Data excerpts
-*-

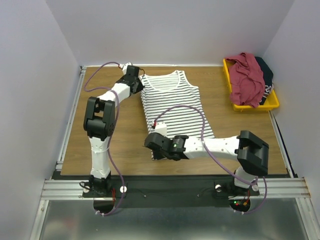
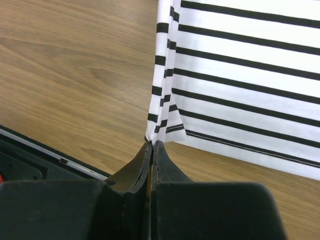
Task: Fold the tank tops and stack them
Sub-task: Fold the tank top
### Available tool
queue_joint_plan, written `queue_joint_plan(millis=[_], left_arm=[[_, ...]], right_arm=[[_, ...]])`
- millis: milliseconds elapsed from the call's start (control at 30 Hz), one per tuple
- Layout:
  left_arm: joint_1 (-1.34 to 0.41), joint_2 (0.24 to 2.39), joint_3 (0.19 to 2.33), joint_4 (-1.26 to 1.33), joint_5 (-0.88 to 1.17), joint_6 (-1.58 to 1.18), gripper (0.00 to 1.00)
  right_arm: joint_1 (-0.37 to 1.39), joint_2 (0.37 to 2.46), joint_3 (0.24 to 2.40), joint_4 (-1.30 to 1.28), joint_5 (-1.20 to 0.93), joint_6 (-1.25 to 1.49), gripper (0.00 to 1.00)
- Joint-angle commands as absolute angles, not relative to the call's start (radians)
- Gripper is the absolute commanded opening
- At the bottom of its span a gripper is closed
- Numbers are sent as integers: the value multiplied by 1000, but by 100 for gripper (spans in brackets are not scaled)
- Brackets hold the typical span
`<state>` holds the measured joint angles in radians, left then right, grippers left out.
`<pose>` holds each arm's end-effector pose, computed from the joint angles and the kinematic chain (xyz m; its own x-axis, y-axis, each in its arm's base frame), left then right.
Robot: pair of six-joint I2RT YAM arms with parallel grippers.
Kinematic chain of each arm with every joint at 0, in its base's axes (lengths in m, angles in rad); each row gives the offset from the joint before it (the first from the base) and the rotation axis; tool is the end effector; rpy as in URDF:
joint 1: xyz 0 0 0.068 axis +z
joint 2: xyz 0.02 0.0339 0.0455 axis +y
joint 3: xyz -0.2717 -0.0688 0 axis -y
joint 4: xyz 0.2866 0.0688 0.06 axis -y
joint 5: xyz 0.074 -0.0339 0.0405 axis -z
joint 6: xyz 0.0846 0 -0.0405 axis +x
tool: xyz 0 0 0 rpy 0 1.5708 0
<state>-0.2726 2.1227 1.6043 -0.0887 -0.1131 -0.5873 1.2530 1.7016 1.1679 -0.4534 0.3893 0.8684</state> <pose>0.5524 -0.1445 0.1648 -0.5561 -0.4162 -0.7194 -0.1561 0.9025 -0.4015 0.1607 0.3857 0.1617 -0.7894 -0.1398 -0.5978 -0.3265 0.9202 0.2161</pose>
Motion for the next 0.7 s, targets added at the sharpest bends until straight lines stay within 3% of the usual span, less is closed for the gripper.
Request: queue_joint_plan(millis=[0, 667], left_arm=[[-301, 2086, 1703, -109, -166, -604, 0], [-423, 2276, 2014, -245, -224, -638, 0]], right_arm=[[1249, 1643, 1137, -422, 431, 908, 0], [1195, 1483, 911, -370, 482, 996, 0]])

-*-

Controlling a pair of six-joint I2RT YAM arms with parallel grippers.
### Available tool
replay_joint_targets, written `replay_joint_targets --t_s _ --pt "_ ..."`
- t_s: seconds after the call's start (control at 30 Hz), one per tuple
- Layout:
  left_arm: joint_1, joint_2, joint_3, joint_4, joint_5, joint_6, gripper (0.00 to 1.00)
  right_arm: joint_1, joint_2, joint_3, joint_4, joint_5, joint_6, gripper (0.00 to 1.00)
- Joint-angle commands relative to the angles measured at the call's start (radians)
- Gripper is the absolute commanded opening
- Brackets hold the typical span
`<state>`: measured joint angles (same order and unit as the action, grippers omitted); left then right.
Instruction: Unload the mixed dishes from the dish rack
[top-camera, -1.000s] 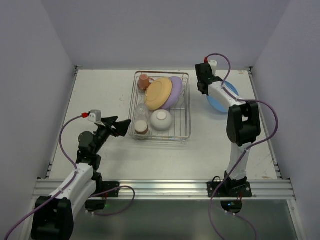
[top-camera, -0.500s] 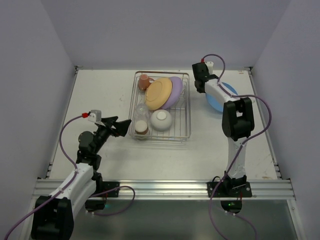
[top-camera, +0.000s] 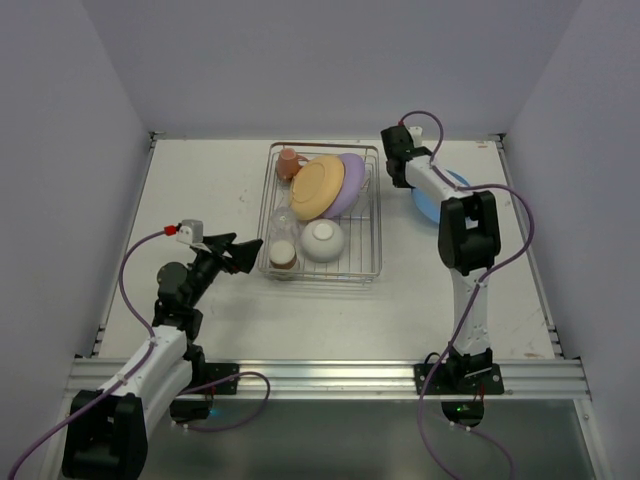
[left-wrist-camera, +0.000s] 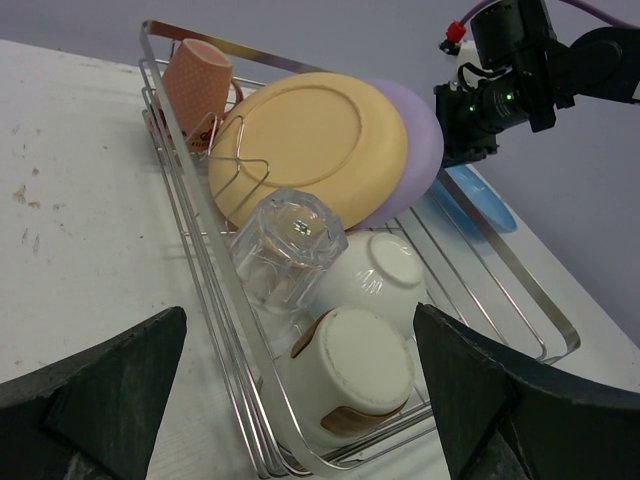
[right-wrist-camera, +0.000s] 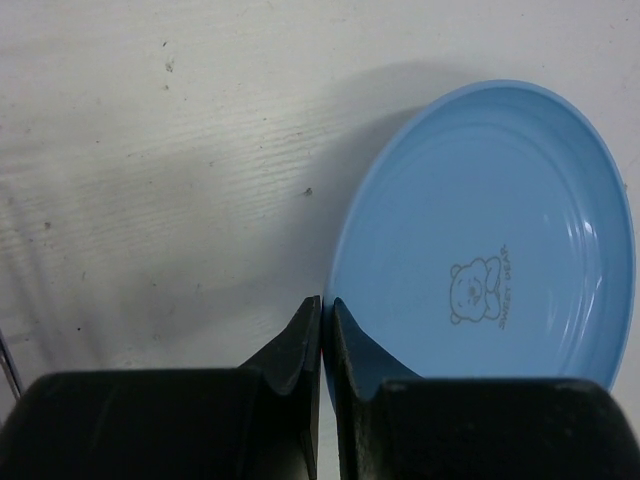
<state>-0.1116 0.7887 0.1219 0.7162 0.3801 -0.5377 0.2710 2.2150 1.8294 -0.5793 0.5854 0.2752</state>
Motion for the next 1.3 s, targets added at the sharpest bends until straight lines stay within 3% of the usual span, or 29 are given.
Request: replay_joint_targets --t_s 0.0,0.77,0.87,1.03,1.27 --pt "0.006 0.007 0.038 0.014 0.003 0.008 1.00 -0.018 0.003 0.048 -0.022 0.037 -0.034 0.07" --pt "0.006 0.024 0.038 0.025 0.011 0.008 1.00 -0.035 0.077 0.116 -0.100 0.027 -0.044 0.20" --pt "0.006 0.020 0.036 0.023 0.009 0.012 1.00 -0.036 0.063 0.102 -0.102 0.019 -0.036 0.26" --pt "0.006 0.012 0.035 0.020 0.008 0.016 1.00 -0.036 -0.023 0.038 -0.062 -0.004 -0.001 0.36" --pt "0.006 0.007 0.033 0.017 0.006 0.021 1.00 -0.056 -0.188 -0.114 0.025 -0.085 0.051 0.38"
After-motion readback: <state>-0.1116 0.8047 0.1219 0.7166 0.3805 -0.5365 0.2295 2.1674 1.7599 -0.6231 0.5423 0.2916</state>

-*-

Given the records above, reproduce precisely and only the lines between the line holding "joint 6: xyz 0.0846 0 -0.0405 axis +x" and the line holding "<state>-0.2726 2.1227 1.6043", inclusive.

joint 6: xyz 0.0846 0 -0.0405 axis +x
tool: xyz 0 0 0 rpy 0 1.5708 0
<state>-0.2726 2.1227 1.6043 -0.0887 -0.1131 -0.5873 1.2530 1.7016 1.1679 -0.4534 0.3893 0.8684</state> <pose>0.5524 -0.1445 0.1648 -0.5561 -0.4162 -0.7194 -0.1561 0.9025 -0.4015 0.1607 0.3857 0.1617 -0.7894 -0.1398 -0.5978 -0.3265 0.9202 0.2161</pose>

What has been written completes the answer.